Wasn’t really expecting to make much of a wave when when sending this out a day before the holidays.
Thanks for picking it up!
> Thanks for pointing out the release order issue that I indeed overlooked.
>
> I'm not an expert in PCI, so I'm not sure if there's a similar PCI topology like this:
>
> [00]-+..
> |
> +--03.0-[01-03]--+-00.0 Endpoint
> +-00.1-[02-03]--+-02.0-[02]--x
> \-0d.0-[03]----00.0 Endpoint
>
> If this is possible, I think that even after applying your patch, removing 01:00.0
> individually by
> echo 1 > /sys/bus/pci/devices/0000:01:00.0/remove
> maybe still lead to a Use-After-Free when pcie_aspm_exit_link_state(<02:02.0>).
Now, my main problem is that I’m not super familiar with ASPM details.
But let’s start from what PCIe has. And I’m just assuming that ASPM does not apply outside PCI Express.
(It’s called drivers/pci/pcie/aspm.c after all. And pcie_aspm_sanity_check appears to agree with me (?))

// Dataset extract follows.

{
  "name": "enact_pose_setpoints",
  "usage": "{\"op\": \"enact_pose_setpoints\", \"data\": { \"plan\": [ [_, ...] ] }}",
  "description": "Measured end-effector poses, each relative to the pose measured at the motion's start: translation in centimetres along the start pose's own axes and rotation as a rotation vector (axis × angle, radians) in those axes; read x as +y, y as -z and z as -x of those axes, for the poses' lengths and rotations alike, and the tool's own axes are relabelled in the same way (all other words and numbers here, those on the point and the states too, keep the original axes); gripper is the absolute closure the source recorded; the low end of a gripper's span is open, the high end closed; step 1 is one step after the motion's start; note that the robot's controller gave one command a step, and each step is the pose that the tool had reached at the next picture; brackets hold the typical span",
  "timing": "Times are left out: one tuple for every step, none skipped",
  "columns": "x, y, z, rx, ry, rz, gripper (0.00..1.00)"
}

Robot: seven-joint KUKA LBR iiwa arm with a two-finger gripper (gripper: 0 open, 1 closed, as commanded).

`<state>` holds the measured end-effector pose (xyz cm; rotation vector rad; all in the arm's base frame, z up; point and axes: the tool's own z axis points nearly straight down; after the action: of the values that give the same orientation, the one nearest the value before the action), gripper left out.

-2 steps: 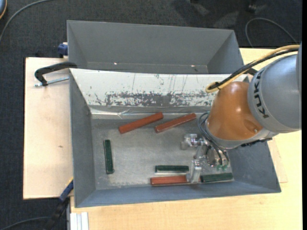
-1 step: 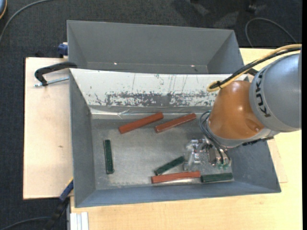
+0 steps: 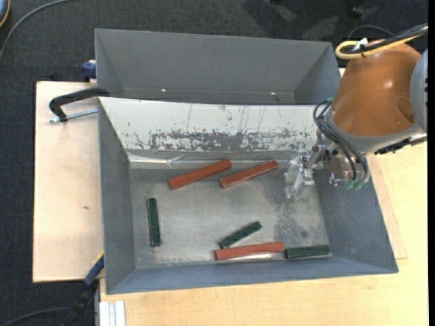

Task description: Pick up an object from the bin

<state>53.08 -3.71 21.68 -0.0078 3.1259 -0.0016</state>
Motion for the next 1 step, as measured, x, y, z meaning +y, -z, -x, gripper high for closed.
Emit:
{"op": "enact_pose_setpoints", "data": {
  "plan": [
    [0.06,-0.46,-0.22,0.010,0.001,0.001,0.00]
  ]
}}
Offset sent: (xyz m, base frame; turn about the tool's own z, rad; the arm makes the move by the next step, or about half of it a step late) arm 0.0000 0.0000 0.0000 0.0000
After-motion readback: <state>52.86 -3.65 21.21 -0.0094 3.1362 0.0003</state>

Outside of legacy support, the main PCIe devices are root complex, switches, and (PCIe) endpoints (spec: "PCI Express Fabric Topology”)
These in turn yield 4 essential PCIe types of _functions_: root ports, switch upstream ports, switch downstream ports, and endpoints.
All except endpoints are represented as virtual PCI-to-PCI bridges in the conventional PCI.
In your diagram, 00:03.0 is a bridge representing a root port of the root complex.
Bus 01 is a link.
To have more bridges, 01:* must be on the upstream port of a switch. That switch has a bridge on the upstream port, with the secondary bus being a virtual one representing the fabric connecting downstream ports, internal to it.
Now here the rub: the spec says that upstream port is represented by a bridge.
I wish I could just quote the spec also saying that that bridge is function 0 the bus representing the link upstream.
(Or, given how the aspm.c code works, at least some function 0).
But I think it doesn’t.
Now here is the practical side: I know about 3-4 switch families at the moment.
Broadcom/PEX, Diodes/Pericom, Microchip/Switchtec) and ASMedia.
1. All model the bridge as :00.0. "Function 0”.
2. At least two of them (PEX, Switchtec) have additional functions as endpoints. For DMA, management, and/or NTB support.
They’re at 00:{1..}. Your change broke PCIe hotplug for both of them. (But this is not a rant, just saying what it is.)
3. Those sibling functions on the upstream port are very common.
This is also because the PCIe spec is very specific about _not_ having anything but downstream ports, i.e. bridges,
on the internal bus. Well, they have to go somewhere.
This is why the old code worked for so long, and why I think my patch at least works in practice.
So, to answer your questions: it’s not in the spec at a spot I can point at. But no PCIe device I know about makes 01:00.0 and endpoint *and* 01:00.1 a bridge at the same time. Plenty of them the other way around.
Contrast this with what I’m gathering from aspm.c
- The driver is following *link* topology. Not so much function topology.
- Function 0 appears to be assumed to be the main downstream representative of the device for power management purposes.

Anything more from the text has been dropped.